でも、おかしいんだよ。俺はさ、ゴロゴロ動いてるんだけど、そこに写る顔は動かないんだ。
気になって、わざと動いてみると、写ってる顔とは別に俺のアングルが動いてるんだよ。俺の顔の向こうにもう一つ顔があるんだよ。
その顔が、ジーっとこっちを見てるんだよ。びっくりしてさ、慌てて明かりになるヒーター切っちゃったよ。
で、俺しばらくしてまた部屋で課題をやってたんだよ。
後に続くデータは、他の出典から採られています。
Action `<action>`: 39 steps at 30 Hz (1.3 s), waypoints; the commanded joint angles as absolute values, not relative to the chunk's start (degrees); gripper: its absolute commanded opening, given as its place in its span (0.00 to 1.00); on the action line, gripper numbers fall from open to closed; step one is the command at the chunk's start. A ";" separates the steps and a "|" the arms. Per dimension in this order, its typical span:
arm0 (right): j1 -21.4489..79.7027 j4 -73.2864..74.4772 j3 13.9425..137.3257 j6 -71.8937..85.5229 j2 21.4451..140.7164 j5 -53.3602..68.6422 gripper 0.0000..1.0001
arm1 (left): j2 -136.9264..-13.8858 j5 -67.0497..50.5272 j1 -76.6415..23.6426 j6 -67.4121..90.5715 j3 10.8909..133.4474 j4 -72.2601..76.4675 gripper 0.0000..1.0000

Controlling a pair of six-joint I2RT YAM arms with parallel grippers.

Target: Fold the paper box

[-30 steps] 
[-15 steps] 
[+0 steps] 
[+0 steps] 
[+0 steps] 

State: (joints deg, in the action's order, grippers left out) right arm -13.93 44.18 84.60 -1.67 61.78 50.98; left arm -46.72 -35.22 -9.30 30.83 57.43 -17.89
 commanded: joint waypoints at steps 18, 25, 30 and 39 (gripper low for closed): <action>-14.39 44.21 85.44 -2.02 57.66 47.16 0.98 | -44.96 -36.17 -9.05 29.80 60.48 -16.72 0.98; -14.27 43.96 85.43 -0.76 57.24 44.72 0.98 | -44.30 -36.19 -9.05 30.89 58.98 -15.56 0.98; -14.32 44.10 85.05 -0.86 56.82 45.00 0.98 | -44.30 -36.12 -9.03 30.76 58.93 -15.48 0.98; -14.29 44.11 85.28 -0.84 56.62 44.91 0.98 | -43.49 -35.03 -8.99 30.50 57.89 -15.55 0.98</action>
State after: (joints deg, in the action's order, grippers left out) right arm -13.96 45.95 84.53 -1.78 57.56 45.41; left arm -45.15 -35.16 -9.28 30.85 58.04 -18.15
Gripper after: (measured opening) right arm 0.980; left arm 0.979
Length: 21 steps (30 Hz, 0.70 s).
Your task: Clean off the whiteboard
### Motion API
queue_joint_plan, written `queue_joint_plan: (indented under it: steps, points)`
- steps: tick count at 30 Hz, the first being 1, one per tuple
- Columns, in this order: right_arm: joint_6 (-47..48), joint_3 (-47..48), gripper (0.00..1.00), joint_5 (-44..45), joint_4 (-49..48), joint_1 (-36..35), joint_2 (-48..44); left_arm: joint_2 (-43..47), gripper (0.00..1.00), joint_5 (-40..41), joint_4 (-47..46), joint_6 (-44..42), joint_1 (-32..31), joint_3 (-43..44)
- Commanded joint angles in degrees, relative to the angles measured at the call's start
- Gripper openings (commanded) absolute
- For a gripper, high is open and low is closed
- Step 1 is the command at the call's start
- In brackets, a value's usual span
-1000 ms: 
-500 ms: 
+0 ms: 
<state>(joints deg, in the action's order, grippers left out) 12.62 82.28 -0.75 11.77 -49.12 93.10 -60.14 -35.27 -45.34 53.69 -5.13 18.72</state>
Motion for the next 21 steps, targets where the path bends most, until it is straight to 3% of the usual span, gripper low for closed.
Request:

その時はそんな事すっかり忘れててさ。
そしたらまた寒くなってきてさ、窓もカタカタカタカタなるし、どっかに隙間でもあるのかな?って思いながら、
机の下に潜ってヒーターのスイッチを入れたんだ。
ヒーターの明かりで周りが明るくなってさ。それで俺、何気なく前を見たら、居るんだよ。
ガラスにもう一つ顔があるんだよ。真っ白い顔でさ。
男の輪郭をしていて、口のあたりが真っ赤に染まってるんだよ。
俺もうびっくりしちゃってさ…それでもう嫌だからポスター貼ってるんだよ。」

「でもさ、お前そっちにポスター貼ったら、もう1つの窓ガラスからのぞかれるだろ?」
友達「いや、そっちからはのぞかないんだよ。だから、ポスター貼って、机の向きも変えちゃった。」

「それからはどうなんだよ?」
友達「それからはわかんない。でもたまに窓がカタカタカタカタなるんだ。ポスター貼っててみえないけど、ヤツは来てるんじゃないかな…」

「窓の外はどうなってんだ?道でもあるのか?」
友達「いや、道じゃないんだよ。窓の外はアパートとアパートの隙間なんだよ。裏路地でもない袋小路だよ。」

そんな話しをして、その日は友達と遊んで彼は帰ったんだ。

それからどれくらいか日が経って、その彼から、私の後輩のところへ電話がきた。

友達「おい、勘弁してくれよ…俺まいっちゃったよ…」
「なんだよおい…どうしたんだよ?何があったんだよ?」

友達「今からおまえの所へ行くからさ。頼むよ。」
「なんなんだよ…なんだよ?何があったっていうんだよ?」

友達「いや、俺、もうここにはいられないよ。
おまえにさ、部屋にいるとのぞかれるって話ししたよな?あの部屋をのぞいていたヤツ人間じゃないんだよ。
覚えているかな?二・三年前の話しなんだけど、路地で若い男が二人組の男に刺殺されたって事件があったんだよ。
刺されて男が血だらけのまま逃げてきたのが、俺の家の前の路地なんだよ。
アパートとアパートの隙間に入ってきて、一番最初の部屋を叩いたんだけど、その部屋には誰もいなかったらしいんだよな。
で、次の部屋を叩いたんだけど、その部屋も誰もいなかったらしいんだよな。三つ目の部屋を叩いたんだけど、そこも誰もいない。
最後のこの部屋に来て窓を叩いたらしいんだ…でも、そのまま力尽きて、俺の部屋の窓の前で亡くなったらしいんだ。血まみれになってさ。
俺、その話しを聞いてから見に行ったらさ、俺の部屋の前のモルタルに、わずかだけど指の跡が残ってたんだよな…
頼むから、お前のところにしばらく泊めてくれない?」

って言われたそうなんですよね。
確かに、そんな事件が昔あったんですよね。